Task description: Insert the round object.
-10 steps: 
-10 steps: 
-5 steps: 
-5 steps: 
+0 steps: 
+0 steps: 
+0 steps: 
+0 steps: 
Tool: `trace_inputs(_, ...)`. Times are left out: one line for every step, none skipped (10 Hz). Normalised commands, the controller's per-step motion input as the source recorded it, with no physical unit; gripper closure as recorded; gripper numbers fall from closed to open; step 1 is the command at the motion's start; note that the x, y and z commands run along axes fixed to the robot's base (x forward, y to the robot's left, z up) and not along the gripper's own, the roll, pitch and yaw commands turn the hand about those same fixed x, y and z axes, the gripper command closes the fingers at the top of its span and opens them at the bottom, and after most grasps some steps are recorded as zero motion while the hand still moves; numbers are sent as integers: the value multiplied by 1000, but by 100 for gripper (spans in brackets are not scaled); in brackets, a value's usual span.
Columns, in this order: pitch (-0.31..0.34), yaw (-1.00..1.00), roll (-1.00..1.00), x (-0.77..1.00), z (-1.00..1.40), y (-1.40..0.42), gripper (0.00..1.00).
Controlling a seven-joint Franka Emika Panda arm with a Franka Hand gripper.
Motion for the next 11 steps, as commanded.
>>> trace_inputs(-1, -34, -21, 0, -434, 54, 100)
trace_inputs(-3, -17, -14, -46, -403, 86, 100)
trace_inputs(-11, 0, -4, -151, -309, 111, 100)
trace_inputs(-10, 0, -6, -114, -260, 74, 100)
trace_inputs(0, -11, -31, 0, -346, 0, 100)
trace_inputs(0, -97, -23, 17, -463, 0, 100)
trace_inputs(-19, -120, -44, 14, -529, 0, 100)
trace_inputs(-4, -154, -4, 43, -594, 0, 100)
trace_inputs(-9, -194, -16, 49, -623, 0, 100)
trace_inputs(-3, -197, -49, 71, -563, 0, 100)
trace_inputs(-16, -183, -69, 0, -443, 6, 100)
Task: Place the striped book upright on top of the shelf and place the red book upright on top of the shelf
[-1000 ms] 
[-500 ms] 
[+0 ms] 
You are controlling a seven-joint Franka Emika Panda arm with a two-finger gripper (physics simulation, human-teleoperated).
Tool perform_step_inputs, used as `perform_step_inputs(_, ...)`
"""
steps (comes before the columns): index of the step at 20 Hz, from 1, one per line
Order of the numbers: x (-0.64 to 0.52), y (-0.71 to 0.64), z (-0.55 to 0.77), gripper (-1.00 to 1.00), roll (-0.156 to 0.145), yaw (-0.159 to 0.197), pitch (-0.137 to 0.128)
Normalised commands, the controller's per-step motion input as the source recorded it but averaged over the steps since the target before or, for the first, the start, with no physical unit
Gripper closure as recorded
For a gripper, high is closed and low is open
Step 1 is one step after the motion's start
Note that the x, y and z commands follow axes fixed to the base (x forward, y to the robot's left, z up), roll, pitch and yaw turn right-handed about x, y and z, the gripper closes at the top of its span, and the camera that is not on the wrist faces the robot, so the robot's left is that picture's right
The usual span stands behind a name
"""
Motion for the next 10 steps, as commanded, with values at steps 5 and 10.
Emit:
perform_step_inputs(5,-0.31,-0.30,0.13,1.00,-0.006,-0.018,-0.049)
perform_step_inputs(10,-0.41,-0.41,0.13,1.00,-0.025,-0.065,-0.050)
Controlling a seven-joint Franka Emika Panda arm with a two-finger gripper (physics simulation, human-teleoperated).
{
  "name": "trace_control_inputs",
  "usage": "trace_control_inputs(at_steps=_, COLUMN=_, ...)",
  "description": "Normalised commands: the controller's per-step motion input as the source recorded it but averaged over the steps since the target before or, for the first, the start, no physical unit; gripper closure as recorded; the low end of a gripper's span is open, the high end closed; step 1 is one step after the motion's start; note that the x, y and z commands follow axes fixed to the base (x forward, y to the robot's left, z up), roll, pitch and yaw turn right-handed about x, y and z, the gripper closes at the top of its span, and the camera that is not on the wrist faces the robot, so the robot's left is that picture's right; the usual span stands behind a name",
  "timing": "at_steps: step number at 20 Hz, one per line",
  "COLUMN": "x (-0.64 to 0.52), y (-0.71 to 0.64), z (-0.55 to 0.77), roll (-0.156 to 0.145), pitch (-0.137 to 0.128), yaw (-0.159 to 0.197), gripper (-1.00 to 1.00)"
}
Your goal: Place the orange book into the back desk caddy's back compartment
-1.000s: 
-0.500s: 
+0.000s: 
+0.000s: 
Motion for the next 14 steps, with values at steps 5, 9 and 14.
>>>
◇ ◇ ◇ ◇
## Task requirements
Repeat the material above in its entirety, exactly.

## Problem solution
Task description: Insert the round object.
-10 steps: 
-10 steps: 
-5 steps: 
-5 steps: 
+0 steps: 
+0 steps: 
+0 steps: 
+0 steps: 
Tool: `trace_inputs(_, ...)`. Times are left out: one line for every step, none skipped (10 Hz). Normalised commands, the controller's per-step motion input as the source recorded it, with no physical unit; gripper closure as recorded; gripper numbers fall from closed to open; step 1 is the command at the motion's start; note that the x, y and z commands run along axes fixed to the robot's base (x forward, y to the robot's left, z up) and not along the gripper's own, the roll, pitch and yaw commands turn the hand about those same fixed x, y and z axes, the gripper command closes the fingers at the top of its span and opens them at the bottom, and after most grasps some steps are recorded as zero motion while the hand still moves; numbers are sent as integers: the value multiplied by 1000, but by 100 for gripper (spans in brackets are not scaled); in brackets, a value's usual span.
Columns, in this order: pitch (-0.31..0.34), yaw (-1.00..1.00), roll (-1.00..1.00), x (-0.77..1.00), z (-1.00..1.40), y (-1.40..0.42), gripper (0.00..1.00).
Controlling a seven-joint Franka Emika Panda arm with a Franka Hand gripper.
Motion for the next 11 steps, as commanded.
>>> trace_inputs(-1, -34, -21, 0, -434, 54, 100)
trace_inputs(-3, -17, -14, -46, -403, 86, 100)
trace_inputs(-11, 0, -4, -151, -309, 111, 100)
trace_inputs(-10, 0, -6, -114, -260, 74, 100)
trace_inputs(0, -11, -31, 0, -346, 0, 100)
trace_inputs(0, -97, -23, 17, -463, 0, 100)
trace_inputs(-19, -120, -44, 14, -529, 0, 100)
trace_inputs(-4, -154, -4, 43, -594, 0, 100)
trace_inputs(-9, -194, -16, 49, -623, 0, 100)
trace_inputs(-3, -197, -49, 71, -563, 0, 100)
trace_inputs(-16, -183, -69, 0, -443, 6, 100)
Task: Place the striped book upright on top of the shelf and place the red book upright on top of the shelf
[-1000 ms] 
[-500 ms] 
[+0 ms] 
You are controlling a seven-joint Franka Emika Panda arm with a two-finger gripper (physics simulation, human-teleoperated).
Tool perform_step_inputs, used as `perform_step_inputs(_, ...)`
"""
steps (comes before the columns): index of the step at 20 Hz, from 1, one per line
Order of the numbers: x (-0.64 to 0.52), y (-0.71 to 0.64), z (-0.55 to 0.77), gripper (-1.00 to 1.00), roll (-0.156 to 0.145), yaw (-0.159 to 0.197), pitch (-0.137 to 0.128)
Normalised commands, the controller's per-step motion input as the source recorded it but averaged over the steps since the target before or, for the first, the start, with no physical unit
Gripper closure as recorded
For a gripper, high is closed and low is open
Step 1 is one step after the motion's start
Note that the x, y and z commands follow axes fixed to the base (x forward, y to the robot's left, z up), roll, pitch and yaw turn right-handed about x, y and z, the gripper closes at the top of its span, and the camera that is not on the wrist faces the robot, so the robot's left is that picture's right
The usual span stands behind a name
"""
Motion for the next 10 steps, as commanded, with values at steps 5 and 10.
Emit:
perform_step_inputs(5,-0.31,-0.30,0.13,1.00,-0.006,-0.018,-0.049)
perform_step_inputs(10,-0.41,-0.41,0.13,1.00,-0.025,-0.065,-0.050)
Controlling a seven-joint Franka Emika Panda arm with a two-finger gripper (physics simulation, human-teleoperated).
{
  "name": "trace_control_inputs",
  "usage": "trace_control_inputs(at_steps=_, COLUMN=_, ...)",
  "description": "Normalised commands: the controller's per-step motion input as the source recorded it but averaged over the steps since the target before or, for the first, the start, no physical unit; gripper closure as recorded; the low end of a gripper's span is open, the high end closed; step 1 is one step after the motion's start; note that the x, y and z commands follow axes fixed to the base (x forward, y to the robot's left, z up), roll, pitch and yaw turn right-handed about x, y and z, the gripper closes at the top of its span, and the camera that is not on the wrist faces the robot, so the robot's left is that picture's right; the usual span stands behind a name",
  "timing": "at_steps: step number at 20 Hz, one per line",
  "COLUMN": "x (-0.64 to 0.52), y (-0.71 to 0.64), z (-0.55 to 0.77), roll (-0.156 to 0.145), pitch (-0.137 to 0.128), yaw (-0.159 to 0.197), gripper (-1.00 to 1.00)"
}
Your goal: Place the orange book into the back desk caddy's back compartment
-1.000s: 
-0.500s: 
+0.000s: 
+0.000s: 
Motion for the next 14 steps, with values at steps 5, 9 and 14.
>>>

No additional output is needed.